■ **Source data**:
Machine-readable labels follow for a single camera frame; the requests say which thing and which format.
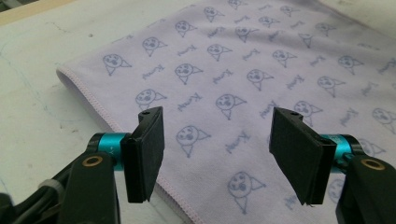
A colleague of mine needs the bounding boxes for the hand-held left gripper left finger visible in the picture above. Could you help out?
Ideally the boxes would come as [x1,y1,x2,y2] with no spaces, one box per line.
[92,105,165,203]

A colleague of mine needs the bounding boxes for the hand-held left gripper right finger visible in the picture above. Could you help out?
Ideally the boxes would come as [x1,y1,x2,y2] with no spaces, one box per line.
[269,106,364,206]

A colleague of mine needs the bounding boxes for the lilac towel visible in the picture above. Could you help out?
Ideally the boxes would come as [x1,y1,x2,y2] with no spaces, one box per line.
[55,0,396,224]

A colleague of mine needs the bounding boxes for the white foam mat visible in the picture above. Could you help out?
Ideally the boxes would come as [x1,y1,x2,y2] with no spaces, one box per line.
[0,0,396,224]

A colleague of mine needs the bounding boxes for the wooden table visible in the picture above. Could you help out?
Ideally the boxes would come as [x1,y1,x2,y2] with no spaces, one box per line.
[0,0,78,27]

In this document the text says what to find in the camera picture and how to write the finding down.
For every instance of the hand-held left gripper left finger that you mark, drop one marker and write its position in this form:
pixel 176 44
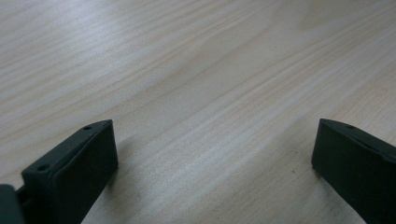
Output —
pixel 74 174

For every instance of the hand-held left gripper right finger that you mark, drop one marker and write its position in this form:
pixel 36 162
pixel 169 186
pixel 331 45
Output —
pixel 358 168

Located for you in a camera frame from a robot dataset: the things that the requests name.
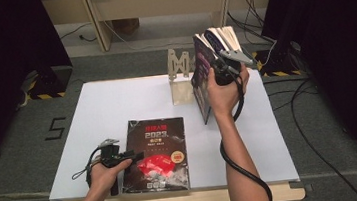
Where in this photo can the purple magazine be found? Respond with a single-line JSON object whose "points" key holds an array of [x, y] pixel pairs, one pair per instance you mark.
{"points": [[201, 68]]}

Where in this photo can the black base with striped tape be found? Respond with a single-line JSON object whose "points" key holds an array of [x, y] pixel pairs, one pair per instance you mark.
{"points": [[49, 82], [279, 63]]}

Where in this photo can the person's right hand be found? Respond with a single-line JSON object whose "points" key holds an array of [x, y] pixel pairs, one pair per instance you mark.
{"points": [[225, 99]]}

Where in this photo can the person's left hand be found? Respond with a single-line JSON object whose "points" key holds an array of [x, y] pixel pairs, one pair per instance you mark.
{"points": [[102, 179]]}

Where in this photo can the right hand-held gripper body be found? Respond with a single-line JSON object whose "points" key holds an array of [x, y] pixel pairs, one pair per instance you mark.
{"points": [[227, 73]]}

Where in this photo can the black curtain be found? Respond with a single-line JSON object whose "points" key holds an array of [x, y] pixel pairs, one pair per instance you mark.
{"points": [[345, 46], [2, 65]]}

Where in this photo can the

■ **Exercise directions**: Every line above has to be output exactly; the pictures must be dropped.

■ **Worked solution**:
Machine-readable labels follow for a single camera frame; the requests say which thing and which format.
A colleague of mine needs the bounding boxes for the hand-held left gripper left finger visible in the picture above. Could you help out?
Ideally the boxes would come as [x1,y1,x2,y2] with no spaces, one box per line.
[92,105,165,203]

A colleague of mine needs the bounding boxes for the hand-held left gripper right finger visible in the picture above. Could you help out?
Ideally the boxes would come as [x1,y1,x2,y2] with no spaces, one box per line.
[269,106,364,206]

A colleague of mine needs the bounding boxes for the lilac towel visible in the picture above. Could you help out?
Ideally the boxes would come as [x1,y1,x2,y2] with no spaces, one box per line.
[55,0,396,224]

A colleague of mine needs the bounding boxes for the white foam mat visible in the picture above. Could you help out?
Ideally the boxes would come as [x1,y1,x2,y2] with no spaces, one box per line.
[0,0,396,224]

A colleague of mine needs the bounding boxes for the wooden table visible in the picture above. Could you help out?
Ideally the boxes would come as [x1,y1,x2,y2] with no spaces, one box per line.
[0,0,78,27]

In this document the text says what to find in the camera picture and how to write the finding down.
For every instance of the hand-held left gripper left finger that you mark, drop one marker and write its position in this form:
pixel 176 44
Output —
pixel 74 174

For every instance of the hand-held left gripper right finger that you mark, drop one marker and write its position in this form:
pixel 36 162
pixel 169 186
pixel 331 45
Output —
pixel 358 168

Located for you in a camera frame from a robot dataset: the things that the requests name.
Where in this photo can the purple magazine be found? Respond with a single-line JSON object whose "points" key holds an array of [x, y] pixel pairs, one pair per instance you mark.
{"points": [[201, 68]]}

Where in this photo can the black base with striped tape be found? Respond with a single-line JSON object whose "points" key holds an array of [x, y] pixel pairs, one pair per instance you mark.
{"points": [[49, 82], [279, 63]]}

Where in this photo can the person's right hand be found? Respond with a single-line JSON object whose "points" key holds an array of [x, y] pixel pairs, one pair per instance you mark.
{"points": [[225, 99]]}

Where in this photo can the person's left hand be found? Respond with a single-line JSON object whose "points" key holds an array of [x, y] pixel pairs, one pair per instance you mark.
{"points": [[102, 179]]}

Where in this photo can the right hand-held gripper body be found? Respond with a single-line JSON object whose "points" key holds an array of [x, y] pixel pairs, one pair per instance you mark.
{"points": [[227, 73]]}

Where in this photo can the black curtain be found? Respond with a single-line JSON object whose "points" key holds an array of [x, y] pixel pairs, one pair per instance you mark.
{"points": [[345, 46], [2, 65]]}

Where in this photo can the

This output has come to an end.